Le cas de Wittemberg
A Wittemberg, la ville
de Luther, on a un bon exemple de l’intense activité éditoriale. Cette petite
ville universitaire n’a qu’un modeste
imprimeur. En quelques années, la ville deviendra un grand centre d’édition. Pareil avec l’installation de
Calvin à Genève. Luther va faire venir des imprimeurs d’autres villes
allemandes pour que les éditions suivent la production de Luther et de ses
disciples comme Melanchthon. Ils représentent un marché très important et
Wittemberg se spécialise dans la diffusion protestante. Pareil à Strasbourg à
une moindre échelle. On a aussi des
phénomènes de réimpressions sauvages, sans permissions. Face à cela Luther
agira d’une manière ambivalente car cela souligne son succès et diffuse sa
pensée tout en craignant une déformation de sa pensée par des éditeurs peu
scrupuleux. Il va alors créer sa propre marque d’éditeur en apposant son nom.
B.
La multiplicité des types de livres
On publie donc la
Bible avec de multiples déclinaisons,
on retrouve aussi des catéchismes, des recueils de cantiques, des ouvrages de
consolation (à propos de la mort) et les
pamphlets. Ces derniers ont une certaine unité par leur mauvaise qualité
typographique car ils sont imprimés rapidement. Dans les pamphlets on a des
sermons, des dialogues, des lettres, des thèses universitaires ou des traités
savants. Ces pamphlets défendent la
réforme en condamnant les pratiques catholiques des indulgences au culte des
saints et des reliques en passant par la croyance en le purgatoire.
Il y a aussi le
problème des langues.
On parle le bas allemand dans le Nord et un quart des livres publiés sont dans
ce jargon. Avec les années 1530, le déclin du bas allemand se ressent dans la
chute des publications dans ce patois.
C.
La question de l’adhésion des ouvriers du livre à la Réforme
Le fait qu’une
ville devienne un foyer de l’édition n’est pas donné. Lorsqu’un centre
d’édition devient protestant, cela se sent sur la pratique. Ainsi à Paris, tenu
par le pouvoir royal, pas de souci. Les villes touchées seront Strasbourg qui publie surtout en allemand, Genève puis Lyon. A Lyon se forme un
milieu militant d’éditeurs et d’ouvriers protestants dans les années 1550. Des
imprimeurs défilent dans les rues en chantant des psaumes. Dans ces années, des
assemblées clandestines réunissent ouvriers et éditeurs protestants lyonnais.

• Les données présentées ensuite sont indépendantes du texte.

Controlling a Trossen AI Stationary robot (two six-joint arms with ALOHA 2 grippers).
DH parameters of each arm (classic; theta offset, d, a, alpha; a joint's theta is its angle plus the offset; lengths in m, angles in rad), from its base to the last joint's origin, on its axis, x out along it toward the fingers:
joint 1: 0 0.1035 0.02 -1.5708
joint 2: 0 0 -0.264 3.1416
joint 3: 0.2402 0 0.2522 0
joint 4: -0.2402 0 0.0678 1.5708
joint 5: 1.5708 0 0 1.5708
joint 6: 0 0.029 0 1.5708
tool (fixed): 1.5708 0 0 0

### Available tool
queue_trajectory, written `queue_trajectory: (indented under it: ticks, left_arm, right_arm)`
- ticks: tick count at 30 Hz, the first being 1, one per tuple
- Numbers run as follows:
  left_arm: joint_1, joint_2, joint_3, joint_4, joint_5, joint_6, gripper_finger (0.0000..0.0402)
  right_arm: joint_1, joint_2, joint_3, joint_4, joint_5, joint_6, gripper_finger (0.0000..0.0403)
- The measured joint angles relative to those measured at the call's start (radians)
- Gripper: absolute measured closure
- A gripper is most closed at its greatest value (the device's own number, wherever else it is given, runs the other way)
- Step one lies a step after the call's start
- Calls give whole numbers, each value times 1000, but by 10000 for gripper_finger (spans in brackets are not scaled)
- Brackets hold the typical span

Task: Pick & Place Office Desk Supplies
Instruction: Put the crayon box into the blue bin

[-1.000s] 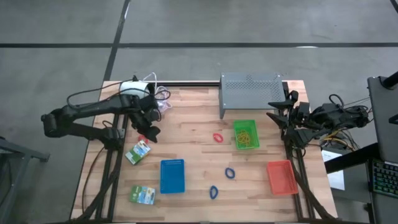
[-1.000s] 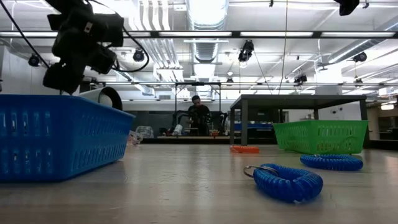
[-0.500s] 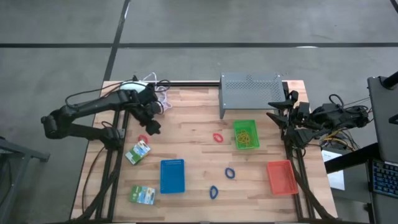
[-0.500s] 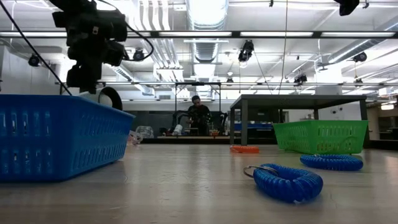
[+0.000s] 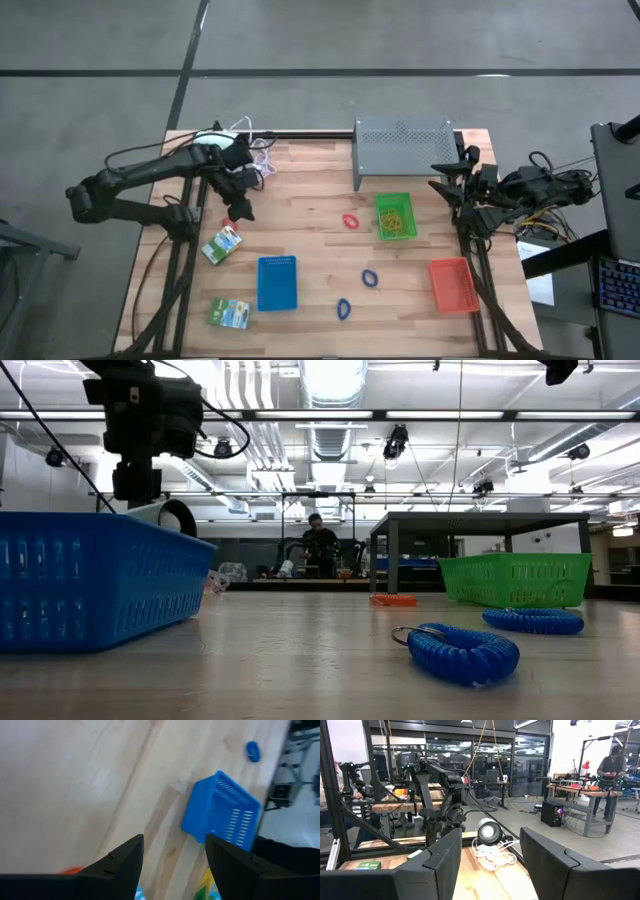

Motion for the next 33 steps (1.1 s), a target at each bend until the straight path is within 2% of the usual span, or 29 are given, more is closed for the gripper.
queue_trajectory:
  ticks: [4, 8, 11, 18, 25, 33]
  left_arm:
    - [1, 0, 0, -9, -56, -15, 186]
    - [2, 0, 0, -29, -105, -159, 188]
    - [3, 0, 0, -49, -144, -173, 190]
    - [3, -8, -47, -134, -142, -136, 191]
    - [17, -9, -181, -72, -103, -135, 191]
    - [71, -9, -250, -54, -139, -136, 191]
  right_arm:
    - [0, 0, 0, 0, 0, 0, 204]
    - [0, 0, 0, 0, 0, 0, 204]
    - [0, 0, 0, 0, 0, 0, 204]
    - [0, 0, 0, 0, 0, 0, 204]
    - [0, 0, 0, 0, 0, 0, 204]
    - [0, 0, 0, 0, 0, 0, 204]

On a donc un milieu professionnel fortement marqué par la réforme.
Il faut pourtant
distinguer l’adhésion individuelle à la réforme, éditions protestantes et
militantisme. A Lyon cela fusionne mais souvent cela reste séparé : adhérer à la Réforme ce
n’est pas toujours travailler dans les officines protestantes.
3.
Vivre sa foi à travers les livres : Magdebourg (1548 –
1551)
La Saxe est reprise
en main par les Catholiques et Magdebourg devient le lieu de résistance des Protestants.
La ville a lutté contre l’évêque en place avec face à lui la municipalité bourgeoise
luthérienne. Magdebourg devient le lieu de refuge de tout les réformés radicaux
de la région. La ville devient un bastion et se sent menacée de disparition. En
1551, la ville sera assiégée par l’empereur
qui la prendra, fin de l’aventure luthérienne. Pendant ces trois ans, la ville est sous une activité de l’écriture
intense car on redoute le crépuscule de la Réforme. Tous les réformés
protestants de Magdebourg vont s’efforcer de témoigner par la formule « Devenir la chancellerie du Seigneur ».

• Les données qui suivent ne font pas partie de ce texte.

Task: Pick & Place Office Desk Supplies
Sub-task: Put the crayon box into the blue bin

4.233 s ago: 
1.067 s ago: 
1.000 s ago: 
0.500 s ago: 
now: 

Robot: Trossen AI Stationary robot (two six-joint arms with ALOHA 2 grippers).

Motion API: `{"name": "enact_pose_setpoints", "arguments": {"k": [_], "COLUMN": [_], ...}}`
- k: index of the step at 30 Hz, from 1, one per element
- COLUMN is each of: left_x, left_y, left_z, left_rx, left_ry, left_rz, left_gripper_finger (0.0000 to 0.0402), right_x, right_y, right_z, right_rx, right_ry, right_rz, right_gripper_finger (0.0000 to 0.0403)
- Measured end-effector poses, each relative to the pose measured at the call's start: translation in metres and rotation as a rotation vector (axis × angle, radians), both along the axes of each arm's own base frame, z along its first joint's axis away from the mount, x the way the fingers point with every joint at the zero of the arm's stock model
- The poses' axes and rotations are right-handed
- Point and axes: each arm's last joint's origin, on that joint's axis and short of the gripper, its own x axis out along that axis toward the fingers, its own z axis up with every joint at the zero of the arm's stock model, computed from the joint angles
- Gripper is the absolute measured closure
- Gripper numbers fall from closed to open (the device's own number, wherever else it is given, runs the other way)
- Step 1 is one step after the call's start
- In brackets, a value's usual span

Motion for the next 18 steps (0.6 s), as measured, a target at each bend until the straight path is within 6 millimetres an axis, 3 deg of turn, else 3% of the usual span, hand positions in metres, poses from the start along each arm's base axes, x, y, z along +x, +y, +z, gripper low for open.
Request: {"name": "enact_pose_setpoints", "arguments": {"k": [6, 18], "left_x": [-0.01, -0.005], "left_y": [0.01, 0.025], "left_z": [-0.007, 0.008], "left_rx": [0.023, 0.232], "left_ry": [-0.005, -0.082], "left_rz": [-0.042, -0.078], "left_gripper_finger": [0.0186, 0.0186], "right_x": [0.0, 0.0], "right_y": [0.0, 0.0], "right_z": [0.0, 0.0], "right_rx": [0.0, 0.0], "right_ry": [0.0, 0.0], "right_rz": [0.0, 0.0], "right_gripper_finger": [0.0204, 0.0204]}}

La chancellerie étant le lieu de production des lois. Des livres et des pensées
veulent témoigner de la vraie foi avant la venue de l’antéchrist (pour eux
l’empereur). Ainsi, vivre sa foi c’est
témoigner de sa foi et donc écrire et imprimer ce qu’on écrit. Il y a une
collaboration intense entre auteur et éditeur. Une forte croyance est placée
dans l’imprimé qui va durer. C’est leur dernière arme alors qu’ils se sentent
tomber.
On a donc vu
combien la pratique et la réflexion sur l’écriture et l’imprimerie tient une
place centrale dans la réforme et la pensée de Luther. Face à l’intense
production des Protestants, les Catholiques vont répondre et toute une partie de la
réflexion et des débats des conciles de Trente visent à répondre sur le terrain
de l’écriture, les Chrétiens doivent bien lire.